ALBERTA, Canada (RFD News) — The U.S. Department of Commerce is imposing new tariffs on Canadian mushroom imports after determining Canadian growers benefited from unfair government subsidies.
The new duties could reach up to five percent and follow a petition from American mushroom producers calling for penalties and an anti-dumping investigation.
Critics of the move argue the Canadian tax exemptions being targeted are similar to policies already available to U.S. farmers.
Kelvin Heppner with RealAg Radio says the exemptions apply broadly across Canadian agriculture and are comparable to tax policies used in the United States.

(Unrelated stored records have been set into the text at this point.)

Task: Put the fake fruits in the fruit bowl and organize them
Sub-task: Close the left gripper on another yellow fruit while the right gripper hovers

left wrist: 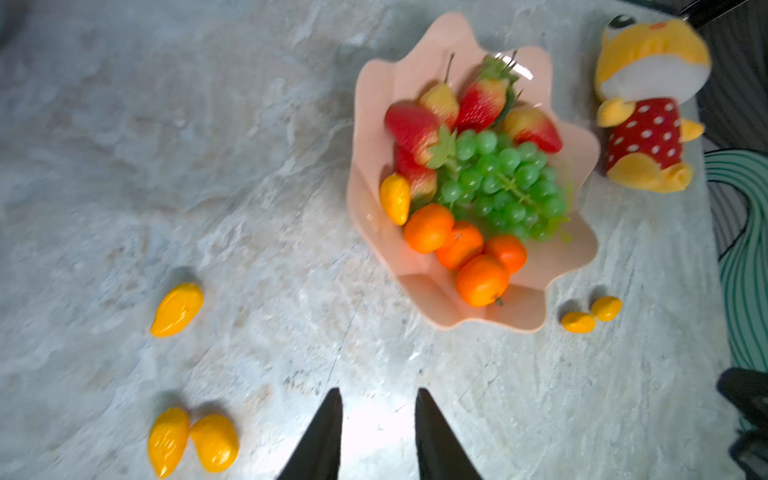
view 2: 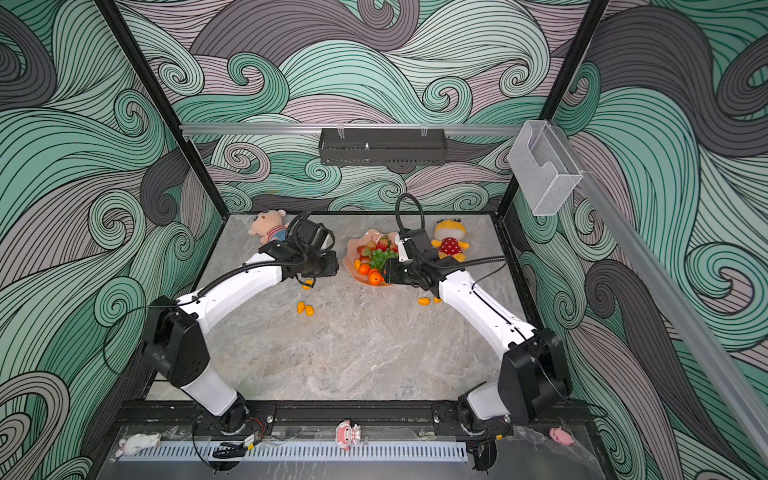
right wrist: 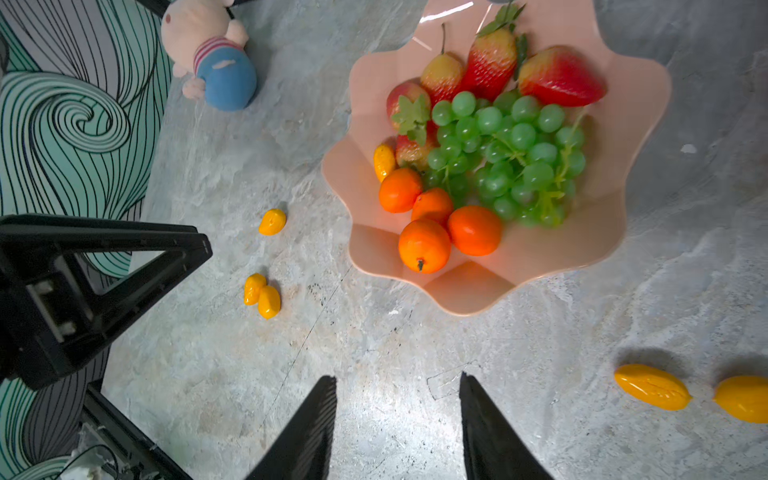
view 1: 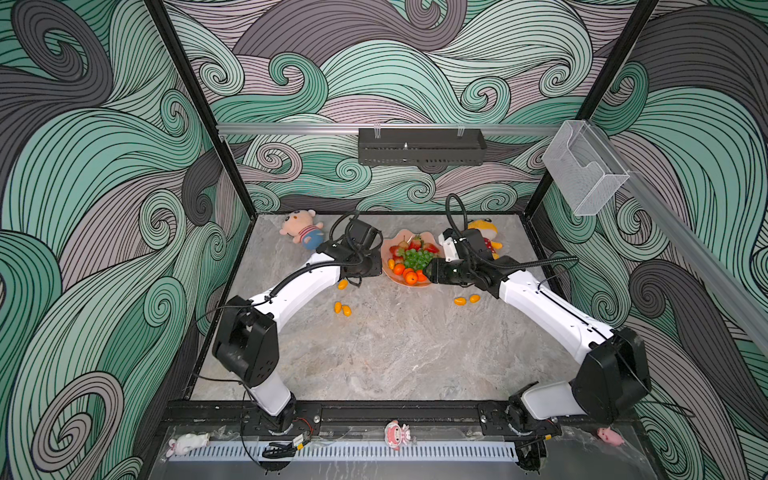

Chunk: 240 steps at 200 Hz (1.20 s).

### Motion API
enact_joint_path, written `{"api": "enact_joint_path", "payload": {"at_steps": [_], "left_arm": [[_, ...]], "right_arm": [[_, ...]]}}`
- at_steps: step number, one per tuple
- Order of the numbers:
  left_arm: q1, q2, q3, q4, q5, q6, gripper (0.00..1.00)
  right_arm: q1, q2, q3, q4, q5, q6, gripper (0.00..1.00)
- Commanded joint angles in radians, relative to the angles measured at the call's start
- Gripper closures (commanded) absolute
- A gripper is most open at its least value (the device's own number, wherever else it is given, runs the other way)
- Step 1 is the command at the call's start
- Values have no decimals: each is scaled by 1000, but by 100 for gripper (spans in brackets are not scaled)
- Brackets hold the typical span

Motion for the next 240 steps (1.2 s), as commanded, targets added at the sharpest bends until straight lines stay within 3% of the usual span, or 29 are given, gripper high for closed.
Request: {"api": "enact_joint_path", "payload": {"at_steps": [1, 51, 89, 149, 178, 240], "left_arm": [[1, -84, -87, -39, -98, -37, 67], [24, -280, -308, -48, -158, -85, 68], [67, -336, -414, -19, -183, -92, 68], [141, -231, -409, 28, -98, -62, 65], [174, -100, -335, -9, -15, -42, 69], [191, 27, -285, -5, -12, -19, 67]], "right_arm": [[63, 41, 37, -24, 65, -14, 51], [223, 176, 157, -59, 119, -10, 52], [294, 239, 223, -65, 126, -3, 53], [362, 279, 299, -68, 126, -8, 53], [363, 260, 292, -66, 137, -7, 53], [363, 200, 259, -65, 164, -31, 54]]}}
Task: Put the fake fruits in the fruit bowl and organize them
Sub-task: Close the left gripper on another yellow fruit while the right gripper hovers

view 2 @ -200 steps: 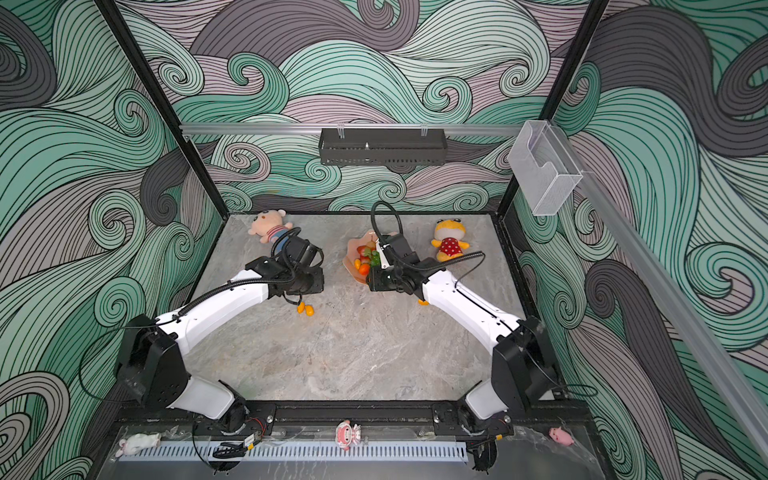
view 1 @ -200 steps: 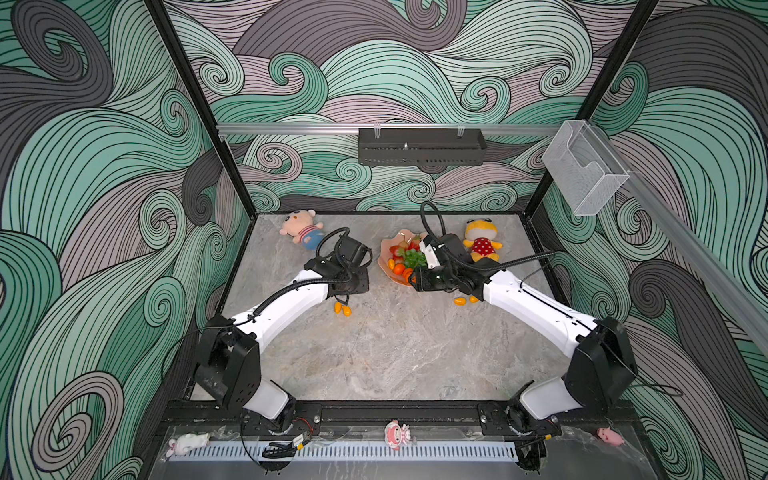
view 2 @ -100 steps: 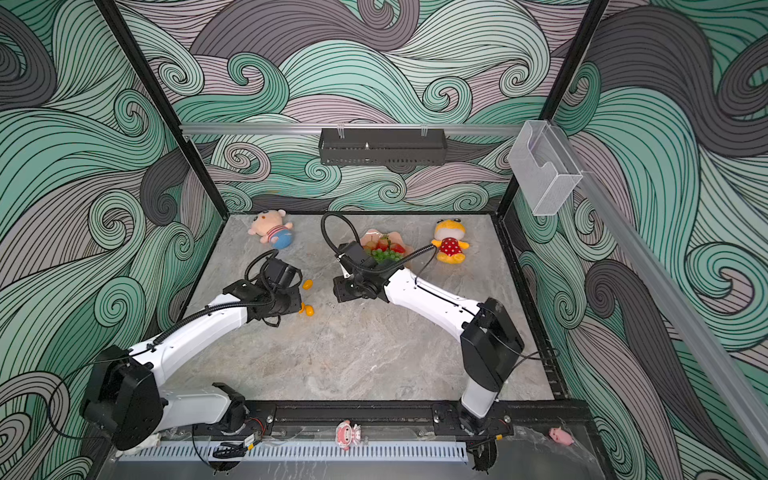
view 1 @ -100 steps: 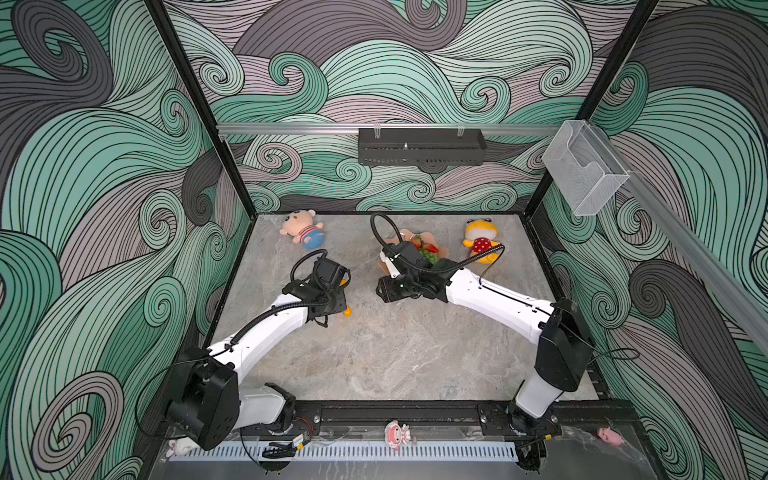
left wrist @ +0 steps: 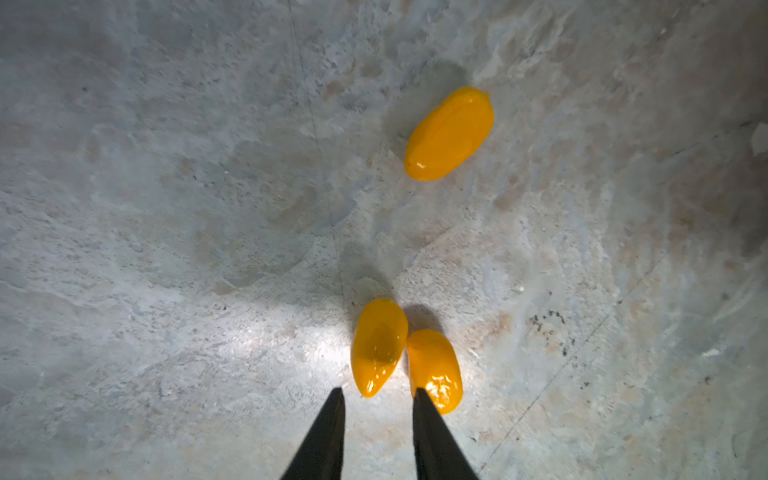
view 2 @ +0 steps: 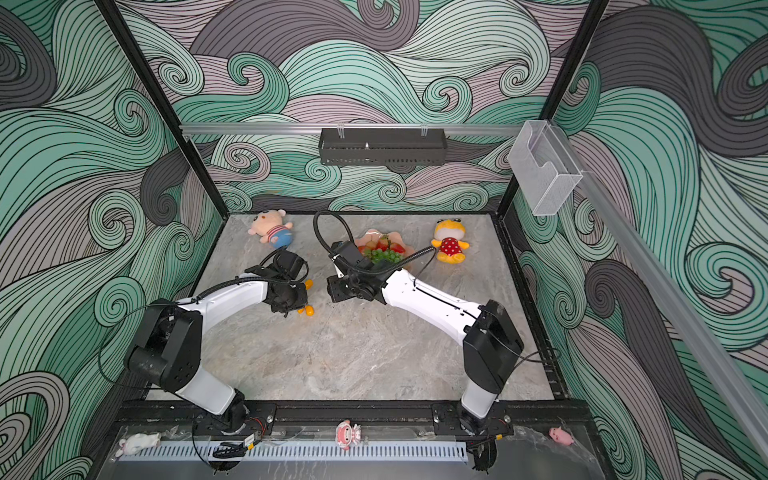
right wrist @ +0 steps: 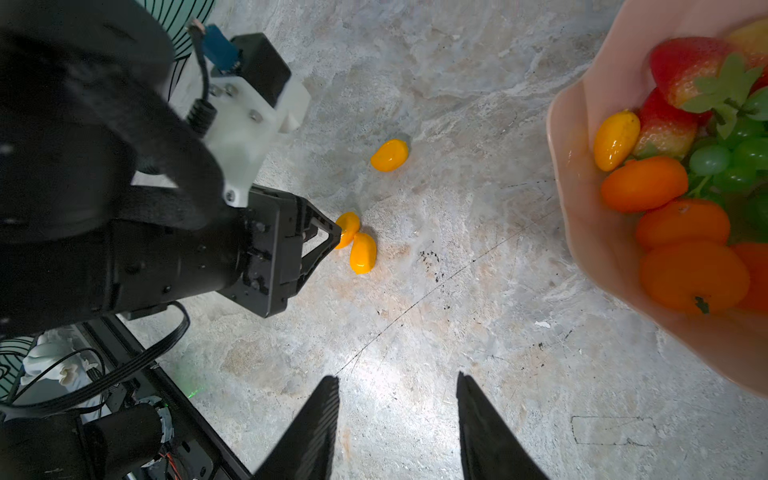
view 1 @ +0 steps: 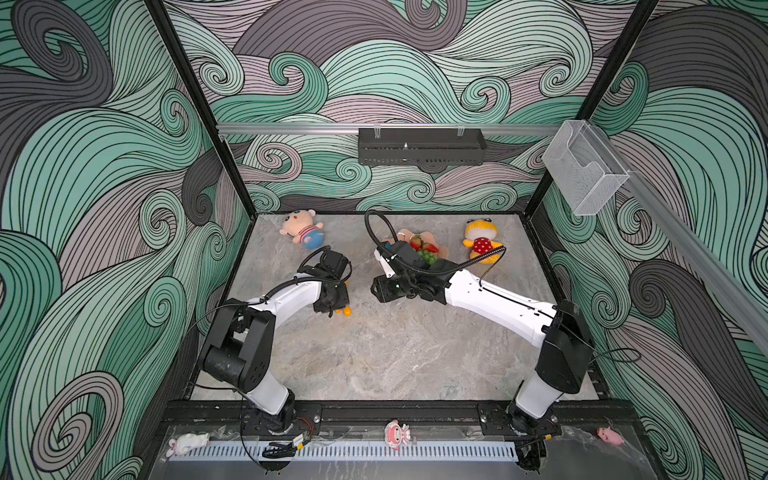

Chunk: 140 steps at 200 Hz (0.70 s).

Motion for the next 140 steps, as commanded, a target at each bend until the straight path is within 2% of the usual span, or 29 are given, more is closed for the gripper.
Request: {"api": "enact_joint_path", "payload": {"at_steps": [1, 140], "left_arm": [[12, 30, 46, -13, 9, 22, 67], [24, 133, 83, -34, 14, 33, 66]], "right_arm": [[-1, -46, -17, -7, 30, -18, 54], [-1, -57, -39, -7, 36, -15, 54]]}}
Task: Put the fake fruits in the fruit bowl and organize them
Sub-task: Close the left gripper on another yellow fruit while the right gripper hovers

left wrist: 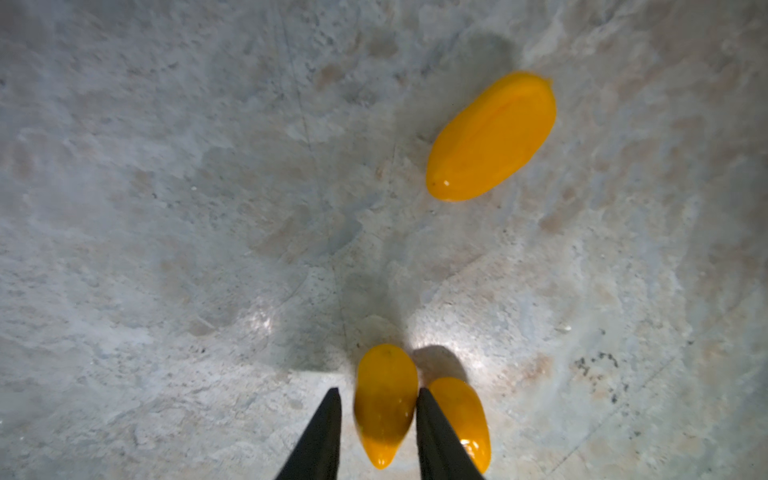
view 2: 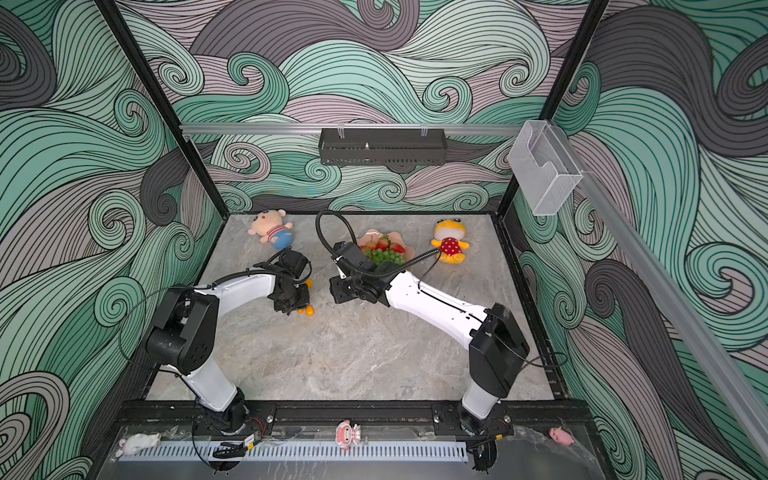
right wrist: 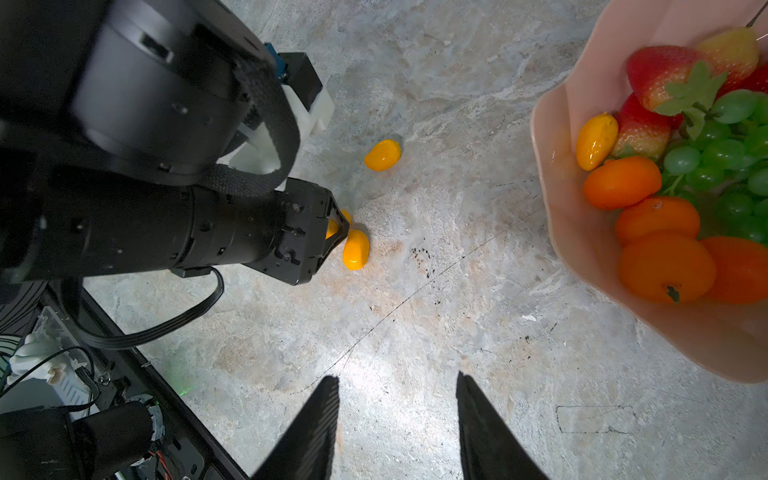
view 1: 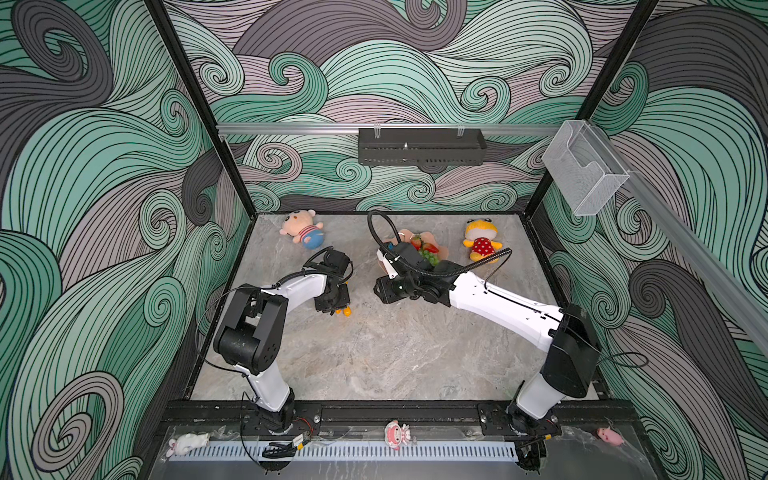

“The allegation here is that Canada’s mushroom producers are subsidized. They’re pointing to sales tax exemptions that apply to all of agriculture. It’s a very similar tax policy to what the U.S. farmers have. It looks like a protectionist effort to protect the U.S. mushroom-producing area that’s highly concentrated in Pennsylvania.”
The tariffs come as Canada’s mushroom sector continues reporting growth, with a significant share of production moving into the U.S. market.
Executive Vice President of Canadian Mushroom Growers’ Association Ryan Koeslag says using the tax exemption as justification for tariffs is unusual given the similarities between the two countries’ policies.
“They’re the same in the United States as they are in Canada. We’ve always been operating under the rules and regulations of the free and fair trade between Canada and the US. And so, the reason that they identified this, I think, is really because they’ve not been able to find anything else.”
Ontario and British Columbia account for most of Canada’s mushroom production, with roughly 40 percent of annual output exported to the United States.